How to complete this task –
Which lines of the records contain the word "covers"? Show each of them.
### Records for this exercise ###
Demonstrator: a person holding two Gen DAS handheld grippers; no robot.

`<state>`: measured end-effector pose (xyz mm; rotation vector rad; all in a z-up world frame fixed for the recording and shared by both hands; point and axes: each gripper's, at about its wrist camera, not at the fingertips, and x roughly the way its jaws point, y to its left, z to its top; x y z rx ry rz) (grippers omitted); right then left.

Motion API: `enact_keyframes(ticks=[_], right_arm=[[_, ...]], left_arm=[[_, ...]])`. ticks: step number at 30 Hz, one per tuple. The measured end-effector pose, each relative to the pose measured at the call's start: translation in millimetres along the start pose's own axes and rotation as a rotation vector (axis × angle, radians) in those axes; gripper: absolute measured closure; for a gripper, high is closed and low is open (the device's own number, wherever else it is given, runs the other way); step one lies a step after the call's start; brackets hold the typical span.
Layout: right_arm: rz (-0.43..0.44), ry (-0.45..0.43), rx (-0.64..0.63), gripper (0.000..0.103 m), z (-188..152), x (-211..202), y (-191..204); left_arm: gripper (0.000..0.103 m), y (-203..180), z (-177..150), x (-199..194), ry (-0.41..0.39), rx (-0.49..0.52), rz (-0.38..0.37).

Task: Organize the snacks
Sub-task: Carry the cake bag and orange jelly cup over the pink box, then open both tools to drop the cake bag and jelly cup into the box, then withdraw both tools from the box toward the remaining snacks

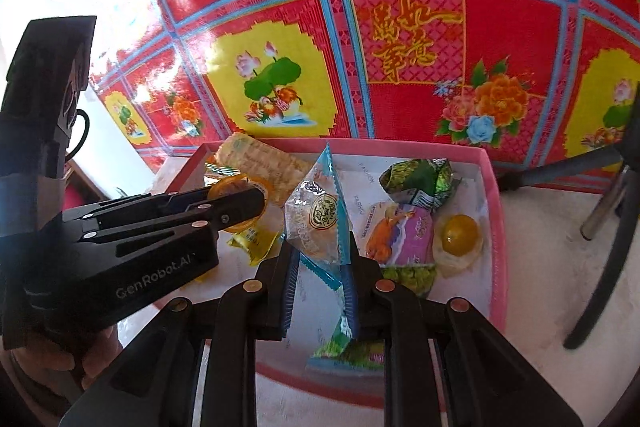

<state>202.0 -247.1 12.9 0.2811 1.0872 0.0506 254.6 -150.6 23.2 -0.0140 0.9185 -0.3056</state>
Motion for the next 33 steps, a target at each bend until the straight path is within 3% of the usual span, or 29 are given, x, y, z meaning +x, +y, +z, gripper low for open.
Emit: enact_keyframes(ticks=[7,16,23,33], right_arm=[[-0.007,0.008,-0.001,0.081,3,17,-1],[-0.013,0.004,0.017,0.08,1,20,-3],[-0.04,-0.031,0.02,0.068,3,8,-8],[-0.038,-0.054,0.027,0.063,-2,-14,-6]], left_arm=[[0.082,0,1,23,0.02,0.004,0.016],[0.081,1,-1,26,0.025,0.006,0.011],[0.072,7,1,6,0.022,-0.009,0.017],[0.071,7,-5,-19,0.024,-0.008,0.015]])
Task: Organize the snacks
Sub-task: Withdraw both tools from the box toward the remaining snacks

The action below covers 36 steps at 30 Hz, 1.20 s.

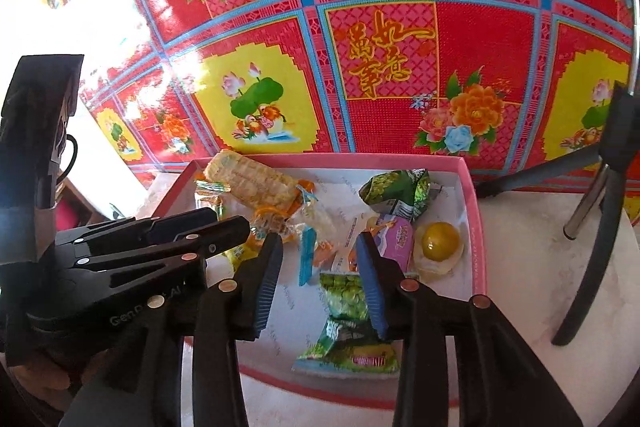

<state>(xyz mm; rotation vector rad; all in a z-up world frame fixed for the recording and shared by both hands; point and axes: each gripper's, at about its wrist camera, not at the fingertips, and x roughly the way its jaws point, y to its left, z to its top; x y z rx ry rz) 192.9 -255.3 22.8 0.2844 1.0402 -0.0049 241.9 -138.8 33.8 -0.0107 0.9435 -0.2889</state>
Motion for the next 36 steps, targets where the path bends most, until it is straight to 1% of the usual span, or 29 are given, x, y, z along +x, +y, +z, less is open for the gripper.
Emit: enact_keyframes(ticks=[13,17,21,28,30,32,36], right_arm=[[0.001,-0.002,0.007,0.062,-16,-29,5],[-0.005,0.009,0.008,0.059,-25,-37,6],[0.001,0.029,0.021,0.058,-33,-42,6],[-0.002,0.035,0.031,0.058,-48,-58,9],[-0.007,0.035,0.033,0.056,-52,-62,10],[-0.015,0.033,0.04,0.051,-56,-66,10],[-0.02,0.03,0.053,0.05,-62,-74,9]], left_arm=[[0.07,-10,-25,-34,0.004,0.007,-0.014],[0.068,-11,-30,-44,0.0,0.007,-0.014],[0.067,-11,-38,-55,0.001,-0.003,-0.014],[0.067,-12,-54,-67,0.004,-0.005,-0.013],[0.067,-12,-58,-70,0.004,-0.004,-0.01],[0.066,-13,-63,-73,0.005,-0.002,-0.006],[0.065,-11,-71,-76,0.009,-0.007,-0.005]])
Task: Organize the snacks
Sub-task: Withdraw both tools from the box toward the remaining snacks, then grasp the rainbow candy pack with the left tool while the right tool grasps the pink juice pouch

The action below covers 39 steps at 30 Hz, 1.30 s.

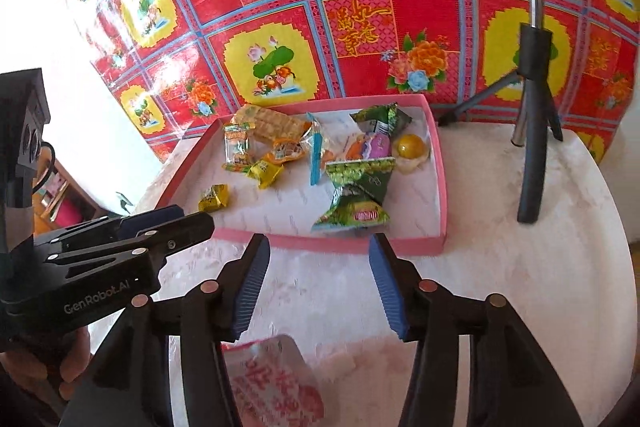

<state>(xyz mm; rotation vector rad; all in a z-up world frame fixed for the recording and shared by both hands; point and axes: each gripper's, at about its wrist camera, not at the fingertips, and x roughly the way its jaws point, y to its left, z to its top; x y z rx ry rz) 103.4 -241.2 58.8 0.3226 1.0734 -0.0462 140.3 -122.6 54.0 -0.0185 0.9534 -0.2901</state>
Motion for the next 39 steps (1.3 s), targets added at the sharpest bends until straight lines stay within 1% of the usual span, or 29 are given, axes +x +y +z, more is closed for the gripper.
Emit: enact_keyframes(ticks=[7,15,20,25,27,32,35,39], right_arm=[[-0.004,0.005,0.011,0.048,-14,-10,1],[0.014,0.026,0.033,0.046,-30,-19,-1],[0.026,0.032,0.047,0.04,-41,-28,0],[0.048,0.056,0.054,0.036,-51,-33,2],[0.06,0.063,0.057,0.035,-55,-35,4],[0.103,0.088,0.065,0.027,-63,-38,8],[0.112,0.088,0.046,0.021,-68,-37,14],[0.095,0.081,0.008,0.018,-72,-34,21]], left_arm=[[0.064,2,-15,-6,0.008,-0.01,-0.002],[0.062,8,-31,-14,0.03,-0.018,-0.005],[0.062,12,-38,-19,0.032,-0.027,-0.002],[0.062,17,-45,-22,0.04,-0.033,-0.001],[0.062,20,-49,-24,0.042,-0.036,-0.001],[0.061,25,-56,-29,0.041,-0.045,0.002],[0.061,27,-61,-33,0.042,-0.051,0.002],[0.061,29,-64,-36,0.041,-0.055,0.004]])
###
Solved exercise –
The action below covers 36 steps at 30 Hz, 1.20 s.
The action below covers 39 steps at 30 Hz, 1.30 s.

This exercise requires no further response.